According to court records, Sierra and Mosqueda did not hear the dispatch as they originally claimed because it aired over a different radio zone. It wasn’t until the middle of the trial that Marsh admitted — outside the presence of the jury — that he had failed to turn over a recording of the dispatch that actually went out over the officers’ Zone 6 radios that night, a call that talked about a different Oldsmobile Aurora that didn’t match Pinex’s car and was not wanted in connection with a shooting.

Marsh first said he had learned about the recording that day, then later said it had been the week before trial. When the judge pressed Marsh on why he hadn’t disclosed the existence of the recording as soon as he learned of it from a police sergeant, the lawyer again backpedaled, saying it hadn’t crossed his mind that it would be something that might be helpful to the plaintiffs.

“My thought process was, I want to see what is on that (recording),” he said. “You know in retrospect I think I should have, but I wanted to talk to the sergeant and to see whether it was even relevant.”

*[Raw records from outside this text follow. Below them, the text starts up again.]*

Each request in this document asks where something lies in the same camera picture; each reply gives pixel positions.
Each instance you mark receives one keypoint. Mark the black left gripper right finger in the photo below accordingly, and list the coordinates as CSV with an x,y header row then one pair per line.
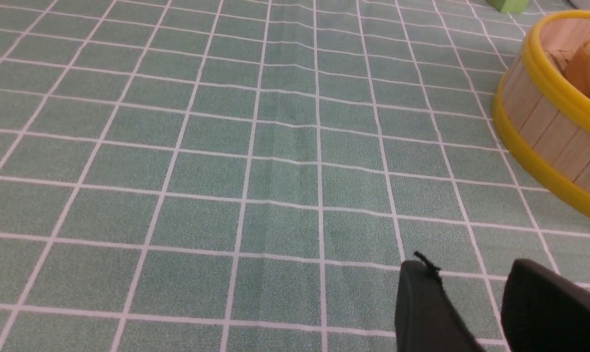
x,y
544,312

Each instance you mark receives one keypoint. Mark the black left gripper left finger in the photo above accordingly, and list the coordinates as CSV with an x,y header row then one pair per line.
x,y
425,318

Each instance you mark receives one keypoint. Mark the yellow bamboo steamer base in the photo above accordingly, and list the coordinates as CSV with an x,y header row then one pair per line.
x,y
542,119

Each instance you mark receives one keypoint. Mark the green checkered tablecloth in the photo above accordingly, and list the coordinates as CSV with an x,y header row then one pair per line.
x,y
248,175

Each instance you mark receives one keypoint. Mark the green foam cube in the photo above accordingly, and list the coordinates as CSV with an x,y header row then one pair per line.
x,y
509,6

However, Chang ruled that Marsh had “intentionally concealed” the recording. “After hiding the information, despite there being numerous times when the circumstances dictated he say something about it, Marsh said nothing, and even made misleading statements to the court when the issue arose.”

The jury had originally found in favor of the officers, but Chang has ordered a retrial. “Attorneys who might be tempted to bury late-surfacing information need to know that, if discovered, any verdict they win will be forfeit and their clients will pay the price,” he wrote. “They need to know it is not worth it.”

Steven Greenberg, attorney for the Pinex family, told DNAinfo Chicago that they are looking forward to retrying the case. “We know those officers had no right to pull those two men over,” he said. “Their entire story was fabricated. They must have been fed it.”